Solti's contribution to this compilation is more problematic. The prelude to Act I of Tristan is taken from his recording of the opera, excerpts from which - including the prelude to Act I - have previously been reviewed in these pages. While the recording of the opera as a whole has been controversial, the prelude is fairly decent, but I agree with my colleague Göran Forsling that it is “almost restrained” and, without either the entire opera or at least the Liebestod to follow it, I find the prelude unfulfilling - as, of course, Wagner intended. Eloquence would perhaps have been better off retaining Horst Stein's recording of the Prelude and Liebestod from its previous Wagner compilation instead - not an ideal version, but a more satisfying musical experience overall. Putting aside issues of completeness, the Vienna Philharmonic plays well for Solti, but there is no lingering, and little teasing out of those tonally ambiguous harmonies. If you are violently opposed to excess of any kind, this may be the reading for you, but it is too straight-faced for me. Give me Tennstedt (EMI or LPO) or Karajan (EMI or Deutsche Grammophon) any day.
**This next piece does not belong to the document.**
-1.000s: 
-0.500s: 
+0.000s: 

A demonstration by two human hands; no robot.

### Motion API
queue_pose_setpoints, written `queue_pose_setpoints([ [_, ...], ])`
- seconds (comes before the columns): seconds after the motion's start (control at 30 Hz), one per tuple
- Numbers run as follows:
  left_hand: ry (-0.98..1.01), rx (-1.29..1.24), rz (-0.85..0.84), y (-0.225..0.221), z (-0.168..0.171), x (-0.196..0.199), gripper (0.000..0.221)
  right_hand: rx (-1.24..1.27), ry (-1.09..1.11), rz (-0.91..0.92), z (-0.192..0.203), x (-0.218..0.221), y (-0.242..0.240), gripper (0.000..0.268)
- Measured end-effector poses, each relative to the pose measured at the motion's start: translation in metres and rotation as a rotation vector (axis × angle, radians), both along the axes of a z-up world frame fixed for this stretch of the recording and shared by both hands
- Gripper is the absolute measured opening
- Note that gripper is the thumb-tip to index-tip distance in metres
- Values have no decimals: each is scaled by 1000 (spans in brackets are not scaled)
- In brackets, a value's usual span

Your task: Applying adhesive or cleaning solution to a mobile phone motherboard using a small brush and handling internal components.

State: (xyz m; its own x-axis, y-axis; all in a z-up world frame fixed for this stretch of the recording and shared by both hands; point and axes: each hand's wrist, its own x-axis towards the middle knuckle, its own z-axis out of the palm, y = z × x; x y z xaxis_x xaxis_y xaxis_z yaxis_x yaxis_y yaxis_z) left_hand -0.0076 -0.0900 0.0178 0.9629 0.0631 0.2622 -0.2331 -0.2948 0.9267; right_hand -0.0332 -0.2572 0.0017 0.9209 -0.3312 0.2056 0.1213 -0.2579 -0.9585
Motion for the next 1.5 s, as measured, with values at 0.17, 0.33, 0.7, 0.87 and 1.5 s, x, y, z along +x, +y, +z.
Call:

Two very full discs, then. But there is still one more item. Squeezed onto the end of the first disc is a tiny choral piece that was completely new to me. It does not really fit with the rest of the programme of big orchestral overtures, preludes and a symphony, but collectors will want it, for completeness and as another glimpse into the role music played in the private sphere of Wagner's life. The piece is a “children's catechism for Kosel's birthday”, Kosel being none other than the composer's wife Cosima. It was first performed by the Wagner children on Christmas Day 1873 and later revised to replace the piano accompaniment with a chamber ensemble. Like that other famous piece of intimate music, the Siegfried Idyll, this piece references the Ring, this time picking up at its close the dying sounds of Götterdämmerung. The solo treble in this performance is quite emphatic in his delivery but sings sweetly enough, more so when the small chorus joins him, though all singers are a little too closely miked. The playing of the chamber ensemble drawn from the Vienna Philharmonic is sweet-toned and secure and though the recorded sound is a little too brightly lit, it still sounds well.
If you are serious about your Wagner, this double CD set is an essential purchase.